With these considerations in mind, USA Today questioned if the universally recognized “safest place” takes into account the experiences of those most marginalized.

The historic Green Book lives on in a website, building upon the traditions set for Black people to thrive and remain safe while traveling.


Judging cities based on their “livability outcomes,”  the Green Book Global blends the categorical with the anecdotal to conclude whether a city is best fit for an increased Black population. Its top cities range from domestic Meccas, such as Atlanta and Oakland, California, to international hotspots such as Accra, Ghana and Cali, Colombia.

However, livability for Black women, integrates other factors relevant to their demographic, such as maternal mortality and domestic violence rates within a given area. Their health and wellness, in indexes shared by Bloomberg, varies drastically between U.S. cities, and these specific outcomes should be considered when choosing a place to call home.

For those who desire the American Dream and its lofty ideals–just at an international address—one must understand that institutionalized racism does not fade away completely as hoped.

A World Happiness report found Finland to be the most joyous country in the world. However, for its Black residents, the Harvard Political Review found that heightened levels of harassment due to their race was more than double other nations in Europe.

While the question still remains whether Black people can have a utopia free from the struggles that impact them globally, Black potential expats must also consider universal concerns, such as climate change, that could trickle into racial discrimination as they have in America.

And when one is nonwhite, community must be found and, oftentimes, fostered. These affirming, cultural spaces are not able to be fully established everywhere, but the quest for them remains the same.
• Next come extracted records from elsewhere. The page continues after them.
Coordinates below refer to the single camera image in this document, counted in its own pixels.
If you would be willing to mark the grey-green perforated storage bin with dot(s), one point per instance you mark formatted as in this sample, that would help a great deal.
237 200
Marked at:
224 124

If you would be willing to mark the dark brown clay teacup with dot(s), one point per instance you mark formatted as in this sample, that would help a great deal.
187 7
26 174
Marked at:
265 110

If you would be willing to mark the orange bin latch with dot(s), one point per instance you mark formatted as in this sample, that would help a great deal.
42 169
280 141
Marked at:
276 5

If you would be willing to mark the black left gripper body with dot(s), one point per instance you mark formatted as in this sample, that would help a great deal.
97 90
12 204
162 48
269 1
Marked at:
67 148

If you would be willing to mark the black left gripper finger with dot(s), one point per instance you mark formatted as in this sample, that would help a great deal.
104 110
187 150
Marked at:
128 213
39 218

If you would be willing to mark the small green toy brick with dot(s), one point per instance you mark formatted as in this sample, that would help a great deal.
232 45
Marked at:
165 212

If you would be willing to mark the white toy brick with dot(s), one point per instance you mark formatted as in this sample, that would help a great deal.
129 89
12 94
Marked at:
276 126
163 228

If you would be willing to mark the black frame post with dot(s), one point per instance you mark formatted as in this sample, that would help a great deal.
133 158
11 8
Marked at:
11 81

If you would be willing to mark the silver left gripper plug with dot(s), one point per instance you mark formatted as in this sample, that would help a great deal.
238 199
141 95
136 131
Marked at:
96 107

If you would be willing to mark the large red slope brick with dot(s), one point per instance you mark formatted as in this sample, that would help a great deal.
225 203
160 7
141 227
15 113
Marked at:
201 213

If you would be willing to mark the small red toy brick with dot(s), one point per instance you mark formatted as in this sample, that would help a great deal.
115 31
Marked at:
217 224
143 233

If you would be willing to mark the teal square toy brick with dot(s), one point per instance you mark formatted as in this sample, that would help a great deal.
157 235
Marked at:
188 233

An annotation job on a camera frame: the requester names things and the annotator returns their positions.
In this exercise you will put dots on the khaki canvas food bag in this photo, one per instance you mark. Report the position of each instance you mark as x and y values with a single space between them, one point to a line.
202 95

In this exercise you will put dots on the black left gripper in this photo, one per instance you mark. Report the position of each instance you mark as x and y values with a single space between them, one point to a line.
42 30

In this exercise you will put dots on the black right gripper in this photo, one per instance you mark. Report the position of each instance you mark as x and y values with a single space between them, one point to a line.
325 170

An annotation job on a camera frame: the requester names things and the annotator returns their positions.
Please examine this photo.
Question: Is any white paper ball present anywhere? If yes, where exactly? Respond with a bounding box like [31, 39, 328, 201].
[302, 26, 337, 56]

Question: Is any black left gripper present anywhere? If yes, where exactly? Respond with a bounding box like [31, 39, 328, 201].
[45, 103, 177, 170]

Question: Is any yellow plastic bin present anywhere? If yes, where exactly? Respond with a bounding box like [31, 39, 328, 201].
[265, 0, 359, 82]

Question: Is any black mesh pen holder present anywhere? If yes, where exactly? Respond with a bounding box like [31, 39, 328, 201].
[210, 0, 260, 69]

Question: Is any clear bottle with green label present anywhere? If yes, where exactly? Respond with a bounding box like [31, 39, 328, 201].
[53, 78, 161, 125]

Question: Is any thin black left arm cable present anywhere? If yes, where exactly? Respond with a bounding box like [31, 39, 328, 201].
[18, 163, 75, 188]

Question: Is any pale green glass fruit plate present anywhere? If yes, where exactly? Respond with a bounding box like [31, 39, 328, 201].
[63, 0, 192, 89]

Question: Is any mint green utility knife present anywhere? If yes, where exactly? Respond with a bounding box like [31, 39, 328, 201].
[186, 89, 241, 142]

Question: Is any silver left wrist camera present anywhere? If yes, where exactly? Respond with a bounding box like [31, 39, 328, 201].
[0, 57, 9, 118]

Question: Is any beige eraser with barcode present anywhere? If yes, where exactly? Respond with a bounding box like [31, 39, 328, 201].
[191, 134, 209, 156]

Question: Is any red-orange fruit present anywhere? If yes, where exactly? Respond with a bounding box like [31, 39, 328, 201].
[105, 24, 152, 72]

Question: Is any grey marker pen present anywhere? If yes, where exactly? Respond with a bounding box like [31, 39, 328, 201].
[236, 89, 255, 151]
Considering, and ranking, racial inequities for those who wish to live in the United States, is still developing. However, their goal is to pinpoint varying disadvantages in common issues such as housing discrimination and wealth gaps to see which areas are actually more beneficial for Black life.

The safest place for Black people is a complicated question, one that must consider  inequities and racism on a global and local scale, while also tying in one’s personal liking to the area. However, the holistic notions of safety and happiness for Black livelihoods are still important, and furthermore, still possible, as data, studies, and the word-of-mouth come together to help make their best choice.